Last month, CannTrust said Health Canada had placed on hold about 5,200 kilograms of dried cannabis harvested in five unlicensed rooms in Pelham. In addition, CannTrust has instituted a voluntary hold of approximately 7,500kg of dried cannabis equivalent at its Vaughan manufacturing facility that was produced in the previously unlicensed rooms.

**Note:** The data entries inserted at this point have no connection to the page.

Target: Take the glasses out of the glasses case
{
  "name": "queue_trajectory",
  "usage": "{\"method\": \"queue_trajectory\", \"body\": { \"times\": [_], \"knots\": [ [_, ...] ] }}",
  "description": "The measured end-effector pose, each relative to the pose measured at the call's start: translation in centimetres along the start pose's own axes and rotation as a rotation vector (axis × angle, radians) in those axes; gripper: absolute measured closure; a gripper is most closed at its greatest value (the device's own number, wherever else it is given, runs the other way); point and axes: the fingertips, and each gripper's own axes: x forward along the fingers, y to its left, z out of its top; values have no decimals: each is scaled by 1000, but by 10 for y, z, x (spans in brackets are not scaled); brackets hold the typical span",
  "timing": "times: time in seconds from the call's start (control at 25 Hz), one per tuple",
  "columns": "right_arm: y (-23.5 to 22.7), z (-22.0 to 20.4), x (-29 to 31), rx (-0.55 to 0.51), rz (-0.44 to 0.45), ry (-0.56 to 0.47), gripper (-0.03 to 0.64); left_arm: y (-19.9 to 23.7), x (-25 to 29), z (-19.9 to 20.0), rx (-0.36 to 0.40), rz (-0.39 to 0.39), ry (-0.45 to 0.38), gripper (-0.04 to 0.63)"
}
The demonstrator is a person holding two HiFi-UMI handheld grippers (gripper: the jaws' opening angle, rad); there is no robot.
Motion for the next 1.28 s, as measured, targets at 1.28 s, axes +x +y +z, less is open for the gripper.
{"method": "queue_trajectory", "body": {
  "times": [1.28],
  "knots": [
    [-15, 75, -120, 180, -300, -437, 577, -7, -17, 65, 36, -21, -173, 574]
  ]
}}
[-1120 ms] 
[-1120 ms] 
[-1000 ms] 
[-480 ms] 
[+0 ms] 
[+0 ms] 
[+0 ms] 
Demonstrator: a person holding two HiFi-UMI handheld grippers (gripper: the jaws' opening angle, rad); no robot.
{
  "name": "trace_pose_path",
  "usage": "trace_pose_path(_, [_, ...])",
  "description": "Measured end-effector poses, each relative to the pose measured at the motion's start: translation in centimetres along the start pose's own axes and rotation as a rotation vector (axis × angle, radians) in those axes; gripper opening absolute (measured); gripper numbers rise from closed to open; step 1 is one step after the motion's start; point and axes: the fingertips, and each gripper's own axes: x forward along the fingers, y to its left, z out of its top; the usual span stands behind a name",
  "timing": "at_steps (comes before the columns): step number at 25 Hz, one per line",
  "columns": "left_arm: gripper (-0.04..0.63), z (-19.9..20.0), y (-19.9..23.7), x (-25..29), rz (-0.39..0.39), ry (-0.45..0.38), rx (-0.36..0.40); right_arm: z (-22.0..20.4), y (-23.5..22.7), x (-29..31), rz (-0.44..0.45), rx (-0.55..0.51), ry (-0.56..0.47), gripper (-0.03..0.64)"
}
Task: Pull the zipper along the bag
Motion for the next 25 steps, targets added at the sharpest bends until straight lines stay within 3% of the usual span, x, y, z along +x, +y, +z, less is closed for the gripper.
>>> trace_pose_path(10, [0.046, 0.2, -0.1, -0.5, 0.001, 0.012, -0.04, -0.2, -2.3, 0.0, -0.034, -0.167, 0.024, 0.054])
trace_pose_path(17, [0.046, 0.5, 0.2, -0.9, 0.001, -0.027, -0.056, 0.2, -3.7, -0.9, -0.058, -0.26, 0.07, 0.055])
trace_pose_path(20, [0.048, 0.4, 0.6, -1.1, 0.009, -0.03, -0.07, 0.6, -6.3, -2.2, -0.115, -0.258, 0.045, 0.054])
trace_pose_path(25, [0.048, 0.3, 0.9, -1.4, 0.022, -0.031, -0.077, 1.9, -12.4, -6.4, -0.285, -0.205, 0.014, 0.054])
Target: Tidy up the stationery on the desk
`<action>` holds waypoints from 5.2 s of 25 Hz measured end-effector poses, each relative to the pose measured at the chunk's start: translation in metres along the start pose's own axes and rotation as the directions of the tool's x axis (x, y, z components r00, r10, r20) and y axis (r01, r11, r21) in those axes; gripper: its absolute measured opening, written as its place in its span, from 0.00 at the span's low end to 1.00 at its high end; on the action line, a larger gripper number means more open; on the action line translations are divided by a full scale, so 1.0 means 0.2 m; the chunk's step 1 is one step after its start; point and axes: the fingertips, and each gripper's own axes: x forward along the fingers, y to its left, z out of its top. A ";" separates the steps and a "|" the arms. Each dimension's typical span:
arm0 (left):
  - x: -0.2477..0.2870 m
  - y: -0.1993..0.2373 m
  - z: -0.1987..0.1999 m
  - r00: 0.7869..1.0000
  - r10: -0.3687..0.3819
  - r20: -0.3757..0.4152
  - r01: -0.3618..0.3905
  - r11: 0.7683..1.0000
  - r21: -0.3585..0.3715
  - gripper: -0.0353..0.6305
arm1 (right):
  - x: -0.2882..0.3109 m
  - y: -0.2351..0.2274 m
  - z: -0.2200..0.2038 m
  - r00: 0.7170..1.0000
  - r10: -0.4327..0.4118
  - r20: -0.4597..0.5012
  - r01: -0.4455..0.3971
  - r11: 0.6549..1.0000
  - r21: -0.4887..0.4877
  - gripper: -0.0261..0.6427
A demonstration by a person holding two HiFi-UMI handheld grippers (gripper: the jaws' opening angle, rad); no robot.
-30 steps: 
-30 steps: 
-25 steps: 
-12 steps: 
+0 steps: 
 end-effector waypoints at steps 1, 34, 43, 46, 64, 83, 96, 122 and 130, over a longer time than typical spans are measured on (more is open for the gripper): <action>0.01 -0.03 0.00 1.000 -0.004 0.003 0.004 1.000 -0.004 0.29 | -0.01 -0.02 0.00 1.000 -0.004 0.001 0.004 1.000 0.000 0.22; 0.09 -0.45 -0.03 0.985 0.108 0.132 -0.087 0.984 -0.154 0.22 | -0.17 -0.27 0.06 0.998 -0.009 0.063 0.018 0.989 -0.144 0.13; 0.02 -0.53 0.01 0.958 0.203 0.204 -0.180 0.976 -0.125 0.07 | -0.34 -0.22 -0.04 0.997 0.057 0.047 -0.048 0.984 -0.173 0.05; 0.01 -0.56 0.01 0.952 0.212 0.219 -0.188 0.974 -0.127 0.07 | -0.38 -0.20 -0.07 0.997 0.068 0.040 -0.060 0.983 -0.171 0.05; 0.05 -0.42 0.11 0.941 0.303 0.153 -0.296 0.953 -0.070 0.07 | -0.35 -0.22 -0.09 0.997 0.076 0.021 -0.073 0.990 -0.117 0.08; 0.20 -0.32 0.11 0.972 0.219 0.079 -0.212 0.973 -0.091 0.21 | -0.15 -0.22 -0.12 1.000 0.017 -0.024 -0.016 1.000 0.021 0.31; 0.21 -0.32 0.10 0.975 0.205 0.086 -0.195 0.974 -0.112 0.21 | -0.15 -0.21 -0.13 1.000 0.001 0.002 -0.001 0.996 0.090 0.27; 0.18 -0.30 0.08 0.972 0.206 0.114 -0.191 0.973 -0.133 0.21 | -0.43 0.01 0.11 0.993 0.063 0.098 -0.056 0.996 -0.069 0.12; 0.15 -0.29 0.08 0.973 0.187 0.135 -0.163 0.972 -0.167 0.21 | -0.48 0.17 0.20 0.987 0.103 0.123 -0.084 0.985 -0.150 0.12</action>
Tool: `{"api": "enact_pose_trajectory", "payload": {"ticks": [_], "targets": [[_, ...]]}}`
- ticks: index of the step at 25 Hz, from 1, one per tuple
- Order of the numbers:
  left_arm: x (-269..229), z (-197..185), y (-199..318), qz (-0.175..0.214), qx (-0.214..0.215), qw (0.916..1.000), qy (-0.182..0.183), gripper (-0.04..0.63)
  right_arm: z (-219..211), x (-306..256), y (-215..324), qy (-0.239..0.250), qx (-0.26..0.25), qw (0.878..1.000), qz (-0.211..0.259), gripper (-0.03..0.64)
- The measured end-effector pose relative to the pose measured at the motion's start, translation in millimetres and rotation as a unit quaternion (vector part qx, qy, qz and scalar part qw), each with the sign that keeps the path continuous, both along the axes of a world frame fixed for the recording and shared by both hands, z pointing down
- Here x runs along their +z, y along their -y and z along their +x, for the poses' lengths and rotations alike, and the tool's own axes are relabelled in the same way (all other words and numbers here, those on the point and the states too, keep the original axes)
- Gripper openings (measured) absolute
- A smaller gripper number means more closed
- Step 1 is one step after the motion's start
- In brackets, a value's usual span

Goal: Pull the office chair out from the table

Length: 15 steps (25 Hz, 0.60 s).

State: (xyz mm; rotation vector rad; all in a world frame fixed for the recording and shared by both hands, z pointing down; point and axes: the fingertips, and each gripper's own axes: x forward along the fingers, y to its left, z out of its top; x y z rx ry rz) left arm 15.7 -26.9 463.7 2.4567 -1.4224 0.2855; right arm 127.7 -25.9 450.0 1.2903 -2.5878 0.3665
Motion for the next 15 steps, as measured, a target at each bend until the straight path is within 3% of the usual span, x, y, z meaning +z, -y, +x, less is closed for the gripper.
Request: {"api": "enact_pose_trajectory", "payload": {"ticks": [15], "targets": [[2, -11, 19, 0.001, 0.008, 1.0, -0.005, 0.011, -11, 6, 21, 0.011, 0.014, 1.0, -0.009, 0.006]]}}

READ MORE: CannTrust shares dive on report that execs knew of unlicensed pot growing

Earlier this month, CannTrust valued the affected inventory and biological assets at about C$51 million as of June 30, but cautioned that there was significant uncertainty related to potential impact of pending regulatory decisions.

Since Health Canada found the unlicensed pot cultivation, CannTrust fired Peter Aceto as chief executive officer, while Eric Paul resigned as chairman.

CannTrust, which is being investigated by the Ontario Securities Commission, has also delayed its second-quarter and six-month results and has said it may have to restate some of its historical financial statements.

The company is also exploring options, including a sale.

However, Cormark Securities analyst Jesse Pytlak expects a sale to be delayed.

“Any potential buyer would want a high level of certainty with respect to the outcome of some of these issues before committing to a purchase.”